The origin of the Hoysalas is a matter of much interesting speculation and controversy. Like their distinguished contemporaries, the Seunas, the Hoysalas too claim their descent from Yadu (Lunar Dynasty) and call themselves the Yadavas. The conventional titles like, "Yadavanarayana", "Yadavakutambrad-yumani" and "Dvaravatipura-varadhisvara" are common to both the Seunas and the Hoysalas. These details are compiled from internet and by various sources by the Blogger over the years.

Thursday, August 26, 2010

Chenna Kesava Temple (1250 A.D), Aralaguppe, Tiptur Taluk, Tumkur District.

While traveling from Bangalore to Shimoga, after Kibbanahalli cross and 15 km before Tiptur a big signboard reads “Way to Chenna Kesava temple, Aralaguppe.” A couple of kilometers on this deviation bring us to the spellbinding 13th century architectural beauty of Hoysalas.

Aralaguppe was known as ‘Alariguppe’ according to inscriptions from the bygone era. The Chenna Kesava temple here has all the usual characteristics of the Hoysala architectural style, which is said to have been introduced first in the Hoysaleshwara temple, Halebid.
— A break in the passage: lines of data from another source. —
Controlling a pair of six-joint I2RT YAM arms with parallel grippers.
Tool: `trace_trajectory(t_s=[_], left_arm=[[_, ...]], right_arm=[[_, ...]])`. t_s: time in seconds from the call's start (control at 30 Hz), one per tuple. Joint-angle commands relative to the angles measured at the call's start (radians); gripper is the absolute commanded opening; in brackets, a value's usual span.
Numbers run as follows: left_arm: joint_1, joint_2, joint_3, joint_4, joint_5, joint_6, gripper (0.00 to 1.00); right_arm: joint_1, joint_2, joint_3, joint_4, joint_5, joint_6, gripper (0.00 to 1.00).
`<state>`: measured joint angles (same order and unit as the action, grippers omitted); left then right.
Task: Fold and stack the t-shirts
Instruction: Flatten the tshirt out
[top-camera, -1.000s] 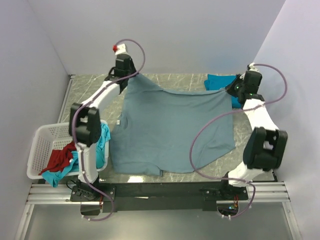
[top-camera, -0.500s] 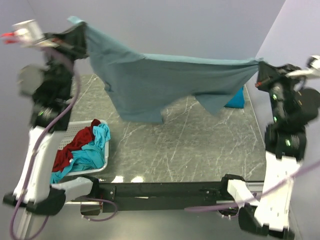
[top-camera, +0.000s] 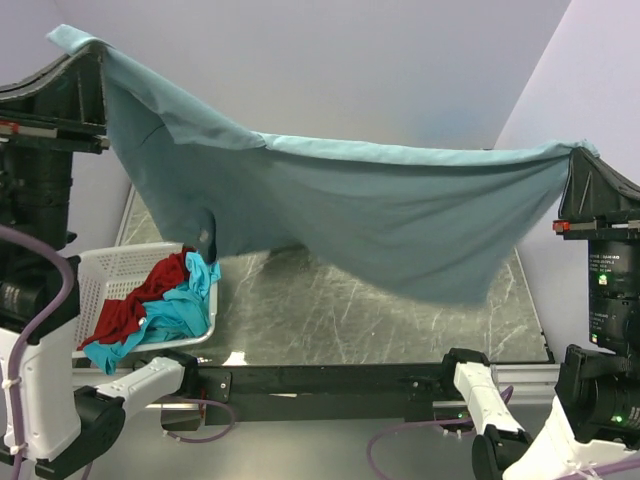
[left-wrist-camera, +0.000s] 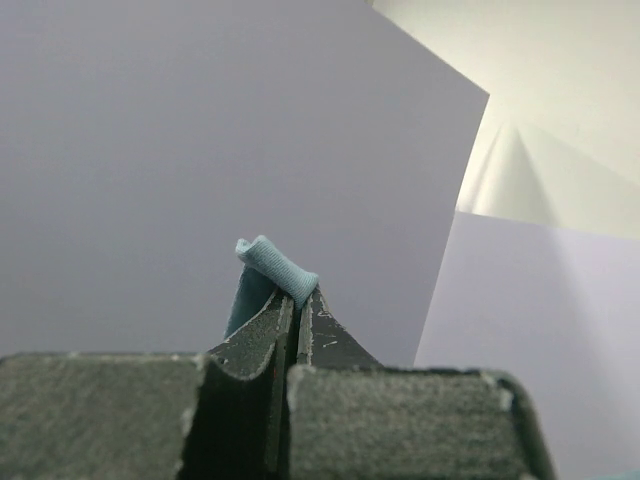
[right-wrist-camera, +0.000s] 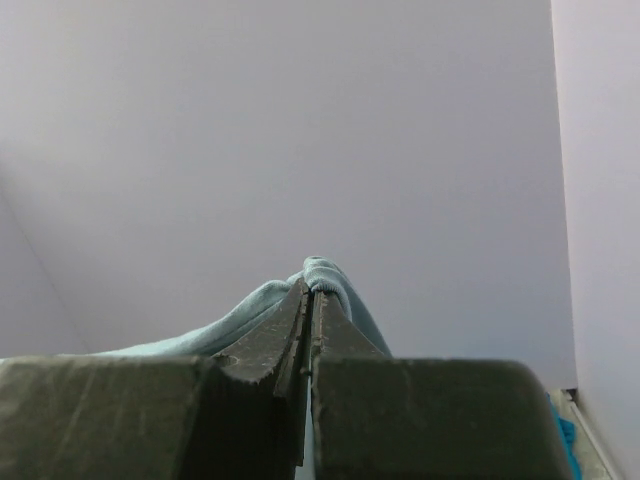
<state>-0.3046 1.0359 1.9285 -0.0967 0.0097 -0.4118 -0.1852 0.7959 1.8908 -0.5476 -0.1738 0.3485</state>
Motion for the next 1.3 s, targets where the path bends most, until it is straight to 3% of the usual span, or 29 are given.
trace_trajectory(t_s=[0.0, 0.23, 0.43, 0.6, 0.8, 0.93, 1.1, 1.2, 1.27], left_arm=[[-0.001, 0.013, 0.087, 0.006, 0.023, 0.018, 0.01], [-0.001, 0.114, 0.083, 0.051, -0.046, 0.03, 0.01], [0.002, 0.343, 0.118, 0.081, -0.137, 0.077, 0.01], [0.053, 0.556, 0.274, 0.081, -0.154, 0.067, 0.01], [0.113, 0.739, 0.484, 0.089, -0.1, 0.014, 0.01], [0.125, 0.715, 0.509, 0.202, -0.091, 0.011, 0.01], [0.142, 0.639, 0.466, 0.238, -0.091, 0.041, 0.01], [0.142, 0.549, 0.301, 0.277, -0.062, 0.079, 0.01], [0.142, 0.459, 0.108, 0.31, -0.066, 0.099, 0.01]], right_arm=[[0.004, 0.023, 0.034, -0.034, 0.02, -0.031, 0.0], [0.003, 0.111, -0.033, 0.067, 0.004, -0.046, 0.0], [0.004, 0.181, -0.186, 0.241, -0.078, -0.042, 0.0], [0.004, 0.323, -0.203, 0.328, -0.105, -0.028, 0.0], [0.004, 0.506, -0.059, 0.36, -0.128, 0.013, 0.0], [0.004, 0.6, 0.137, 0.33, -0.148, 0.056, 0.0], [0.004, 0.652, 0.206, 0.331, -0.194, 0.106, 0.0], [0.004, 0.617, 0.101, 0.406, -0.242, 0.119, 0.0], [0.004, 0.599, -0.002, 0.455, -0.276, 0.118, 0.0]])
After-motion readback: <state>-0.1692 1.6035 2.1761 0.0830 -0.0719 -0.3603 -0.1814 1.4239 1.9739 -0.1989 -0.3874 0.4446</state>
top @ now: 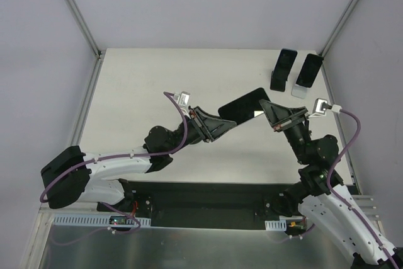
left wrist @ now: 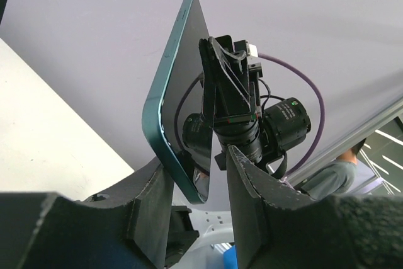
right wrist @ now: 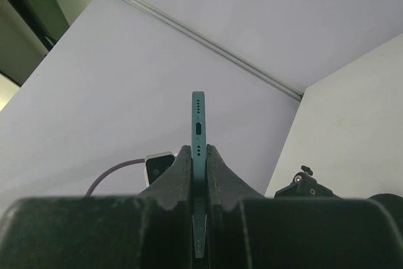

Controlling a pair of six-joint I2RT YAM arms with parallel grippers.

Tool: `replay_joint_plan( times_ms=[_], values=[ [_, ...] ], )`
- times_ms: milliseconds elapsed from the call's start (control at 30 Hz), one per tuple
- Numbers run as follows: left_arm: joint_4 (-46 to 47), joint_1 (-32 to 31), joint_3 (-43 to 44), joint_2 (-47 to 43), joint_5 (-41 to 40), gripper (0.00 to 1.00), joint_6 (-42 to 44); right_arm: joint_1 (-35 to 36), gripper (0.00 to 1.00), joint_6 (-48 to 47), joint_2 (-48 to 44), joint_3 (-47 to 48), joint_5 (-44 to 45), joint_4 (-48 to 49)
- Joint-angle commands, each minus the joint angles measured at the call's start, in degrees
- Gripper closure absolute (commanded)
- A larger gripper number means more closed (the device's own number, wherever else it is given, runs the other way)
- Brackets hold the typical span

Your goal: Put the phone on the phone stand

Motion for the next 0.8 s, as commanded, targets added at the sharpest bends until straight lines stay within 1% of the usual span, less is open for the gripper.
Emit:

The raised platform following the contours of the stellate plan of the main temple, circumambulatory path ay to go round the temple, carved repetitive friezes for basement cornices, introduction of a second chadya or eave between the figure sculpture, turreted pilasters and decorative miniature towers, exuberant ornamentation of the figure sculptures, are all the predominant features of Hoysala architecture. In the absence of any inscription available, this style alone has helped the art historians to assign this temple to 13th century.

The Chenna Kesava temple stands on a raised platform in the centre of the village. This is Ekakootachala temple a single celled temple, with its star shaped garbhagriha and tower is of a simple ground plan consisting of an antarala (vestibule), navaranga and an entrance ankana fitted with pierced stone windows, which allows subdued light into the temple. The temple follows the contours of the vimana and has a flight of steps in the front flanked by two miniature towers on each side.

The decorative friezes running around the temple wall provides many spectacular scenes. The row of six friezes carved one above the other, separated horizontally by deeply cut recesses, consists of caparisoned elephants, horses, creepers, mythological frieze, makaras and lastly hamsas. The mythological friezes tell the story of Ramayana and Bhagavata. The lowest friezes of elephants and horses are picturesque representations of the turbulent wars fought by the Hoysalas to build and consolidate their empire. The makaras and hamsas are indicative of the peacetime prosperity, wealth and happiness of the subjects.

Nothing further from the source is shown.